### Activity
The line count for "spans" is all that is needed: say how many lines in the listing below contain it.

=====

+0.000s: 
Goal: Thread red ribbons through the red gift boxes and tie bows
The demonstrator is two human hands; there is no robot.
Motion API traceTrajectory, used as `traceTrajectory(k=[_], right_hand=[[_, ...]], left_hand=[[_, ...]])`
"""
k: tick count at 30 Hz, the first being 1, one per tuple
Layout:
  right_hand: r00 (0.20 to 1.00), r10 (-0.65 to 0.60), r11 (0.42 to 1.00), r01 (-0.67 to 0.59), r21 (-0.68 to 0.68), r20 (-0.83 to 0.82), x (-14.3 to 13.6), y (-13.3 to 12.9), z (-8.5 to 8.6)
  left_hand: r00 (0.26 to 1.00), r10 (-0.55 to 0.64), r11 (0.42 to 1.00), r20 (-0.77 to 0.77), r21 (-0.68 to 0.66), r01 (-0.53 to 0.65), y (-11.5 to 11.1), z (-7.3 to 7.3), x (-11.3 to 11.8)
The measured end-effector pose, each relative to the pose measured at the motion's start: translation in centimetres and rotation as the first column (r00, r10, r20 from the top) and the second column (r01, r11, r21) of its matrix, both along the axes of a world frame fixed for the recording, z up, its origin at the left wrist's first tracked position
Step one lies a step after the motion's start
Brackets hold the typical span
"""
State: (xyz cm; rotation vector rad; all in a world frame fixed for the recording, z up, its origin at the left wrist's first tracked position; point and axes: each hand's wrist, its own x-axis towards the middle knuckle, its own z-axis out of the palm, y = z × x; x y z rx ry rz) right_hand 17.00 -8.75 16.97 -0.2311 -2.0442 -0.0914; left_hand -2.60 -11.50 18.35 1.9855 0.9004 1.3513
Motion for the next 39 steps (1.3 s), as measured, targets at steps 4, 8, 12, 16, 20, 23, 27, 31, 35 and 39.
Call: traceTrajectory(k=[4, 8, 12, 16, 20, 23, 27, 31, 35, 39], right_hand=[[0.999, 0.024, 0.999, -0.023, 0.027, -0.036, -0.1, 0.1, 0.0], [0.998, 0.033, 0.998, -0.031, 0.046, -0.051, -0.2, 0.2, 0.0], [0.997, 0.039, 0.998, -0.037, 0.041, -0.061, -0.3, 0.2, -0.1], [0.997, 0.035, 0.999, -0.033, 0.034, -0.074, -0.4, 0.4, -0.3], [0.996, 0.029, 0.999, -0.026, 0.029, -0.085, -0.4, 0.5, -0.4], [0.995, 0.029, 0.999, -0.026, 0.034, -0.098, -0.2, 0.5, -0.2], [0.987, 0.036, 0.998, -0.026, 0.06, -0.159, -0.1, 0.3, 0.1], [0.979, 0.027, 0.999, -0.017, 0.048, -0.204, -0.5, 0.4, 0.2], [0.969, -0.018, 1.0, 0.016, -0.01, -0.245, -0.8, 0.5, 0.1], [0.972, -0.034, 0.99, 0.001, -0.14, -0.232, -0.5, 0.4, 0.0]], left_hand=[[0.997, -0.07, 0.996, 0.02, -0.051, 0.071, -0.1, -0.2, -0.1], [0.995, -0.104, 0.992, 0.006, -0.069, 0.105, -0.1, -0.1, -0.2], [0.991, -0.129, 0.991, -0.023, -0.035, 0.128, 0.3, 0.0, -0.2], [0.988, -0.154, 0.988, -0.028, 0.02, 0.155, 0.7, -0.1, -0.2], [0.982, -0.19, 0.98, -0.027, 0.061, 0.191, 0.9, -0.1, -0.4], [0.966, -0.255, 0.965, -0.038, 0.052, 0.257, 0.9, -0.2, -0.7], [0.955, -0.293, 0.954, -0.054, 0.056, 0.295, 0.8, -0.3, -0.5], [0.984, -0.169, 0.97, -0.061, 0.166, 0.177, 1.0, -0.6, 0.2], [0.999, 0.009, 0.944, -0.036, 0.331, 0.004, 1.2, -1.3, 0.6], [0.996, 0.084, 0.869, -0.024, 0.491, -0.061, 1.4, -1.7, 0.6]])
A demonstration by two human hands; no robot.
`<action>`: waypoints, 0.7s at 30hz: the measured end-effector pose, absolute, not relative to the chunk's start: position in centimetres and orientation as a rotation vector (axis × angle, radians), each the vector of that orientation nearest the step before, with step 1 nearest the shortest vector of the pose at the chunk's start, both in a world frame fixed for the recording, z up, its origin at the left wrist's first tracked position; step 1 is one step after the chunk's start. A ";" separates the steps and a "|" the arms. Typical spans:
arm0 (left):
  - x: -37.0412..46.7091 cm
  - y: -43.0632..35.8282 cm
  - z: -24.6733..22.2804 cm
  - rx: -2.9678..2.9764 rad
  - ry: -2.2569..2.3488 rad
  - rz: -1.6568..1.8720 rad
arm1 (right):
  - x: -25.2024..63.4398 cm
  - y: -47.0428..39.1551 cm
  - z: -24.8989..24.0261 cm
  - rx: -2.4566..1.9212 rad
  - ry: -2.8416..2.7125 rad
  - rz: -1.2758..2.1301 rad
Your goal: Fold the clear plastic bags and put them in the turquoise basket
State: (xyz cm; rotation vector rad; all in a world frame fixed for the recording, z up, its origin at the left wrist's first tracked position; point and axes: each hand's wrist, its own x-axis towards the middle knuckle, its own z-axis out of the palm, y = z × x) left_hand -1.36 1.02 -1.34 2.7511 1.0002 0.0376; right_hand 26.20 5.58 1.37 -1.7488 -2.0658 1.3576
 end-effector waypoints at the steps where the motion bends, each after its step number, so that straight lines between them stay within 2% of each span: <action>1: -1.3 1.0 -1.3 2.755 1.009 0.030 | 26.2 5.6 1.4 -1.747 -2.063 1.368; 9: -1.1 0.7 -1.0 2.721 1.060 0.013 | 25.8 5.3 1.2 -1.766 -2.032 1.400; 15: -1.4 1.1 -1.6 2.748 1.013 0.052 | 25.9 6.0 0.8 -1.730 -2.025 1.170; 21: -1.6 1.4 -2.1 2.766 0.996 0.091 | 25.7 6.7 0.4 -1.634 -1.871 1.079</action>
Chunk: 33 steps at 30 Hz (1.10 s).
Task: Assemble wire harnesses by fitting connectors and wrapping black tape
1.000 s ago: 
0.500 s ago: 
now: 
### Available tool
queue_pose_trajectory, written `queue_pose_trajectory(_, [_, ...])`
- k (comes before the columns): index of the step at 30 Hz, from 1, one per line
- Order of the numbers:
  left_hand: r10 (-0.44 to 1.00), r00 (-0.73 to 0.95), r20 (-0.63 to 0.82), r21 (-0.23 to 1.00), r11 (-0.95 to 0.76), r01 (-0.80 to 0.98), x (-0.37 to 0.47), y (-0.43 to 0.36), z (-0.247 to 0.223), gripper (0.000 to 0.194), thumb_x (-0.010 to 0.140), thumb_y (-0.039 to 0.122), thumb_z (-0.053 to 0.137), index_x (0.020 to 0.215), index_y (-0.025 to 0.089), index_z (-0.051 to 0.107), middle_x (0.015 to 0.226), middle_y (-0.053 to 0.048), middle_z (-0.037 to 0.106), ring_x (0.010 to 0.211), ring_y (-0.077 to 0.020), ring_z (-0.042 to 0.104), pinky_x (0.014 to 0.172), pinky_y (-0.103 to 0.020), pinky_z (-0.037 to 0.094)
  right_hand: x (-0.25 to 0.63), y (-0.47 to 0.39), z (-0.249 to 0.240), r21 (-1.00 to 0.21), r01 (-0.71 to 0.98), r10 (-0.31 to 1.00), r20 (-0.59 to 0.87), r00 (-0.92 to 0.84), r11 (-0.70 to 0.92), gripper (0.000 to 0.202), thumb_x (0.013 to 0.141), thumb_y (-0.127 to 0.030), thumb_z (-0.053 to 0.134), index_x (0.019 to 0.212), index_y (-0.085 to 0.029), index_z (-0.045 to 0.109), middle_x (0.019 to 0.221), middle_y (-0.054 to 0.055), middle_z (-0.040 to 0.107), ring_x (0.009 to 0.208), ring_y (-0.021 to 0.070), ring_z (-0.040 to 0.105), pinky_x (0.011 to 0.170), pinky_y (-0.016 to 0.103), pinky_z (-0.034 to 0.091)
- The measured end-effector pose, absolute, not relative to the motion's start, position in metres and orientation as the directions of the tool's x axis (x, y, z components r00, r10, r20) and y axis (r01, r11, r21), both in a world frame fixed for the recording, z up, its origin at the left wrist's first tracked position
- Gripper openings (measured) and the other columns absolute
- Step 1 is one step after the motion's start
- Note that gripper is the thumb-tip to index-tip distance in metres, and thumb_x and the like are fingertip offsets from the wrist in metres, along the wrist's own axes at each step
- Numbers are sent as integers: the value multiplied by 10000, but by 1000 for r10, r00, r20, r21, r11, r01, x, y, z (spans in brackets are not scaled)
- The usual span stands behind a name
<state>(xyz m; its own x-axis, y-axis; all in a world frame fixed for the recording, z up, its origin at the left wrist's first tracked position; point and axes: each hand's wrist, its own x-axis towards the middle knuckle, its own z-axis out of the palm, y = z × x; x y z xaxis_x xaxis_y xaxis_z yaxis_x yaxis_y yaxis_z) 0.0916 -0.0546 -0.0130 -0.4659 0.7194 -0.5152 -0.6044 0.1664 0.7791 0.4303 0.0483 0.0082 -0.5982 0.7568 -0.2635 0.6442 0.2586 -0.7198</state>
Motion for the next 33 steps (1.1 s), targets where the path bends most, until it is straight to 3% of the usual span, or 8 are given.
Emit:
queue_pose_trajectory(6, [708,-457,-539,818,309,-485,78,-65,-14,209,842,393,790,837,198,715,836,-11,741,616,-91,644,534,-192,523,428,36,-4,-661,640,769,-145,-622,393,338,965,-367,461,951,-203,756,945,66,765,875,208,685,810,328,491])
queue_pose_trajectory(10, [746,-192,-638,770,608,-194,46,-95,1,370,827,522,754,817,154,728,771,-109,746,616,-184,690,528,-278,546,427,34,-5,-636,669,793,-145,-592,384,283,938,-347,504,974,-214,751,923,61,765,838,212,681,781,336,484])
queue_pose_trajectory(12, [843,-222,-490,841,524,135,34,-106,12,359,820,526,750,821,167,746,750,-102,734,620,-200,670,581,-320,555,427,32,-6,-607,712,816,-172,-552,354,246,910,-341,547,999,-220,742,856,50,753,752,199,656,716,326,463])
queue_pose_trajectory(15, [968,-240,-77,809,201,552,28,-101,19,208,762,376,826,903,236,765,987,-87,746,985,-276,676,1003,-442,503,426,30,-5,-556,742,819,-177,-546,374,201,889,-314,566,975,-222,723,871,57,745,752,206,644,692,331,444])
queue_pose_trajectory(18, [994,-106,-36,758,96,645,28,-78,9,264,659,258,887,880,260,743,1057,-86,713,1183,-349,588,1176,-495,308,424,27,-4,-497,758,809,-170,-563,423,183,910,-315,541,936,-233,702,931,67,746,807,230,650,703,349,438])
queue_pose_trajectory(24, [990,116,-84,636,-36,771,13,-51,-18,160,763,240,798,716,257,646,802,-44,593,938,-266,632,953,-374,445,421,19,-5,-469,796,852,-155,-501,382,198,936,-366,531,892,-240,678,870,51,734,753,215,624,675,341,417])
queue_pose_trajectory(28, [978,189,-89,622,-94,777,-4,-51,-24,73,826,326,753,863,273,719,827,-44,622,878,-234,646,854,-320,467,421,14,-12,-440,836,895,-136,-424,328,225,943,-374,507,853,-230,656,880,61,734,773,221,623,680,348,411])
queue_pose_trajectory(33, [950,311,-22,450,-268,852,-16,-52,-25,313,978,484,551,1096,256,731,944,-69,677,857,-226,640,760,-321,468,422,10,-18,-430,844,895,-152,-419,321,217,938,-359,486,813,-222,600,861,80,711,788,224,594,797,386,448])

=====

### The answer
2